How do I tell search engines not to index content via secondary domain names?

shipshape picture shipshape · Aug 17, 2010 · Viewed 12.9k times · Source

I have a website at a.com (for example). I also have a couple of other domain names which I am not using for anything: b.com and c.com. They currently forward to a.com. I have noticed that Google is indexing content from my site using b.com/stuff and c.com/stuff, not just a.com/stuff. What is the proper way to tell Google to only index content via a.com, not b.com and c.com?

It seems as if a 301 redirect via htaccess is the best solution, but I am not sure how to do that. There is only the one htaccess file (each domain does not have its own htaccess file).

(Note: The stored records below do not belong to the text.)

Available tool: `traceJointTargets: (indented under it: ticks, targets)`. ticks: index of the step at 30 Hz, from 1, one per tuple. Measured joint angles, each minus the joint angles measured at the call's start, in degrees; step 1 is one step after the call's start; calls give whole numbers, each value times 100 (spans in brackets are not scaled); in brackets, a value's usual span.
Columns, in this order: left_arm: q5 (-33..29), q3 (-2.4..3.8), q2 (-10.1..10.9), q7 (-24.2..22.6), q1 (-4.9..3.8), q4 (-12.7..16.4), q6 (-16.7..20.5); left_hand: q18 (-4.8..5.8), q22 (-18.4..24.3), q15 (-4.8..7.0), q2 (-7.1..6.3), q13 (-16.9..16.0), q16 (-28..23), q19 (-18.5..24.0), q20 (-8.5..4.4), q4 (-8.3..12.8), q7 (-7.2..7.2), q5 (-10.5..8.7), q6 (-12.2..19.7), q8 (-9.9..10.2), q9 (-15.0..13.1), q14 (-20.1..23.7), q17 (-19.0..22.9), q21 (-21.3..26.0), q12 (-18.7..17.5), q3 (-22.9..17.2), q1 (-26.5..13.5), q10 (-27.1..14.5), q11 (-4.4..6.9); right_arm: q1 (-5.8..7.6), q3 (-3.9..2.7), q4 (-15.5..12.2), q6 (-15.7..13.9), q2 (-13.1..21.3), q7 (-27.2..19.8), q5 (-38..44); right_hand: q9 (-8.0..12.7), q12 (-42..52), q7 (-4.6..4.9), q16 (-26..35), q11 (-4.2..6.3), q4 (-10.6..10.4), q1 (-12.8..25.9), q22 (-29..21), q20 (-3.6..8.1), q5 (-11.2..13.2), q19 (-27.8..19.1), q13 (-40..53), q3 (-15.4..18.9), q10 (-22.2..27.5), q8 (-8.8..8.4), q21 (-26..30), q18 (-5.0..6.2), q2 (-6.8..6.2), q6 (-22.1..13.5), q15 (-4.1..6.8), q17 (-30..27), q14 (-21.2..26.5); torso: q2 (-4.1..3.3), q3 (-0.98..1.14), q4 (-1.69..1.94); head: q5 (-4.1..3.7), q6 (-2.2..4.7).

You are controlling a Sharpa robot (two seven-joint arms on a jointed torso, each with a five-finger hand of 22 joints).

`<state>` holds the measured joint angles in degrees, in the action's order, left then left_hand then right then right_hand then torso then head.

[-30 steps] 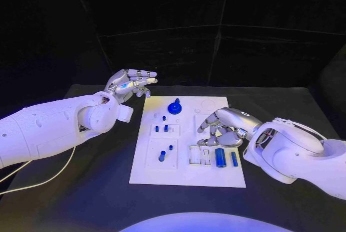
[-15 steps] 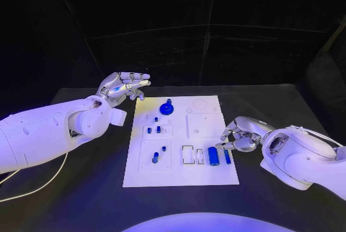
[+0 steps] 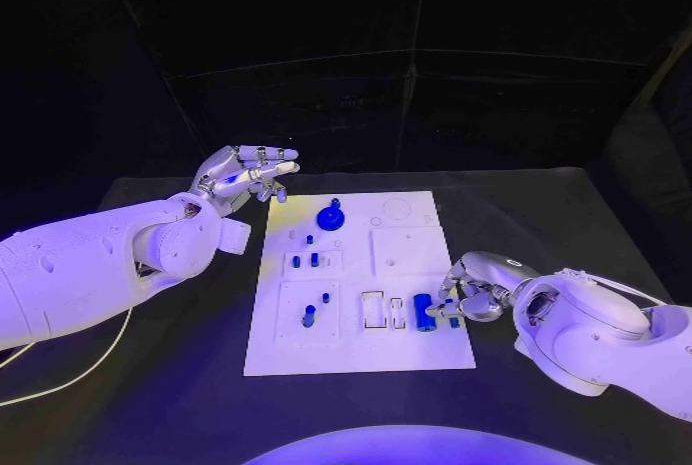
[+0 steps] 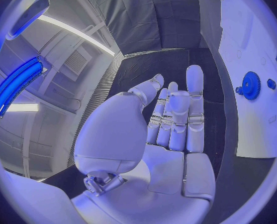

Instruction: Assemble the parts on the task board

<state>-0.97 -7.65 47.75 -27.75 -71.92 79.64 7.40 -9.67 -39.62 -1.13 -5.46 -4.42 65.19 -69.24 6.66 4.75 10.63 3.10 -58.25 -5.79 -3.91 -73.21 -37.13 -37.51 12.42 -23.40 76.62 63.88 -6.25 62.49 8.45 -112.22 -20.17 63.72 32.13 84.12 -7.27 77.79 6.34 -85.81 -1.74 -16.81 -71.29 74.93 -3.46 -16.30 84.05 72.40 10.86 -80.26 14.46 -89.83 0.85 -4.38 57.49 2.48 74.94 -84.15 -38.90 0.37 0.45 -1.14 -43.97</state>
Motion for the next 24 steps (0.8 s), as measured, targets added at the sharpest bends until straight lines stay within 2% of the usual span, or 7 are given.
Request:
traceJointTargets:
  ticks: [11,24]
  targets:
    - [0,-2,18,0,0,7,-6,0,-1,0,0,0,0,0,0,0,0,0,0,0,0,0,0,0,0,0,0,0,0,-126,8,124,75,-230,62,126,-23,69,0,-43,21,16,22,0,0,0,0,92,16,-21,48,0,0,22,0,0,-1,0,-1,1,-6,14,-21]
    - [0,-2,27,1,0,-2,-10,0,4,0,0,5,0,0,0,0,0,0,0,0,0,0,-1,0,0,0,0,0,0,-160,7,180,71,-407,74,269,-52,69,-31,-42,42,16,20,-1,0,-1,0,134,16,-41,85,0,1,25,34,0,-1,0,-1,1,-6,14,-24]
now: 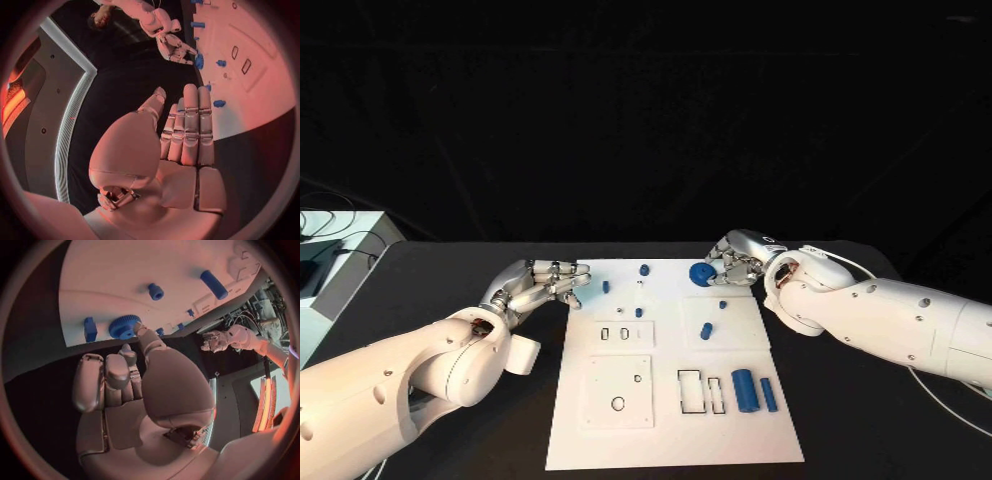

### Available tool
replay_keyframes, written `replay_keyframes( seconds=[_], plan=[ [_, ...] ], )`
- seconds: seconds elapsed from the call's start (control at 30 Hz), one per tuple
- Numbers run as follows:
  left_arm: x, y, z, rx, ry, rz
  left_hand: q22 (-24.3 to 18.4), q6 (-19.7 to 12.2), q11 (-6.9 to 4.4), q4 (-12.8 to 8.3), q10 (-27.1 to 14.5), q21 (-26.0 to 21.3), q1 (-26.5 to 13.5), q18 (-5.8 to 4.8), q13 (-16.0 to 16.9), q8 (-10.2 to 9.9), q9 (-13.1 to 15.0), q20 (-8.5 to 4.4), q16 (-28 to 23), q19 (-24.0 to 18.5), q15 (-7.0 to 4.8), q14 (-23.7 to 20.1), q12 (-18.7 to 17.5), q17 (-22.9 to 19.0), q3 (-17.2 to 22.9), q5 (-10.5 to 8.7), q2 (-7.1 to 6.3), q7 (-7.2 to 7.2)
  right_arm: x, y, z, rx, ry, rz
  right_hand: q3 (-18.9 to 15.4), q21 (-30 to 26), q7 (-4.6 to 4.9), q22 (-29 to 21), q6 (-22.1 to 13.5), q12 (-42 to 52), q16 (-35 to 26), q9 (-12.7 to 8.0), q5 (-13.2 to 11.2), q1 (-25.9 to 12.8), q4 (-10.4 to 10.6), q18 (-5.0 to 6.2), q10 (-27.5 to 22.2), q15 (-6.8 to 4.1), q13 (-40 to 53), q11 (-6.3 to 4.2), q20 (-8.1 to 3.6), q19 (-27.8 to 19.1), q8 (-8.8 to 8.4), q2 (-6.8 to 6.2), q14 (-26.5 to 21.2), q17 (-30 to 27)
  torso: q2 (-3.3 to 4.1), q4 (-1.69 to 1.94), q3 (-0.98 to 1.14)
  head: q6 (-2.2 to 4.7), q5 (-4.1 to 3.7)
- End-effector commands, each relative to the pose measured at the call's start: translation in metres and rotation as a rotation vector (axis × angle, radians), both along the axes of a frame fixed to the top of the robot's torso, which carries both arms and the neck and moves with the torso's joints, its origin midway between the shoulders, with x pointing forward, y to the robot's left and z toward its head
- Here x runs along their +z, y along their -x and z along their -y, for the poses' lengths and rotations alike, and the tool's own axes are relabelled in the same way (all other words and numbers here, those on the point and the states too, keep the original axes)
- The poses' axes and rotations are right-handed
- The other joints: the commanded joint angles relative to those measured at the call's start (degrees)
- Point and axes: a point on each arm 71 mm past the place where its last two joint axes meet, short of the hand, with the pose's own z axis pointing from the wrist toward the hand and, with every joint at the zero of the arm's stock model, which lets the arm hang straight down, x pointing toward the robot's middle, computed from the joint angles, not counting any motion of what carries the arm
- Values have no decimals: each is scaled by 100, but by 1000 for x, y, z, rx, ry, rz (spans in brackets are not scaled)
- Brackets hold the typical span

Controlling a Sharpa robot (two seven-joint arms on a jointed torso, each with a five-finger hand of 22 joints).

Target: Assemble the parts on the task board

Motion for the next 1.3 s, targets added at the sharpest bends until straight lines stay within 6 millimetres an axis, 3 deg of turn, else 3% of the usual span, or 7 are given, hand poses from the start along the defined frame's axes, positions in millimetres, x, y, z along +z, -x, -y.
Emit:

b.com and c.com are not meant to be aliases of a.com, they are just other domain names I am reserving for possible future projects.

Answer

Paul Rubel picture Paul Rubel · Aug 17, 2010

robots.txt is the way to tell spiders what to crawl and what to not crawl. If you put the following in the root of your site at /robots.txt:

User-agent: *
Disallow: /

A well-behaved spider will not search any part of your site. Most large sites have a robots.txt, like google

User-agent: *
Disallow: /search
Disallow: /groups
Disallow: /images
Disallow: /news
#and so on ...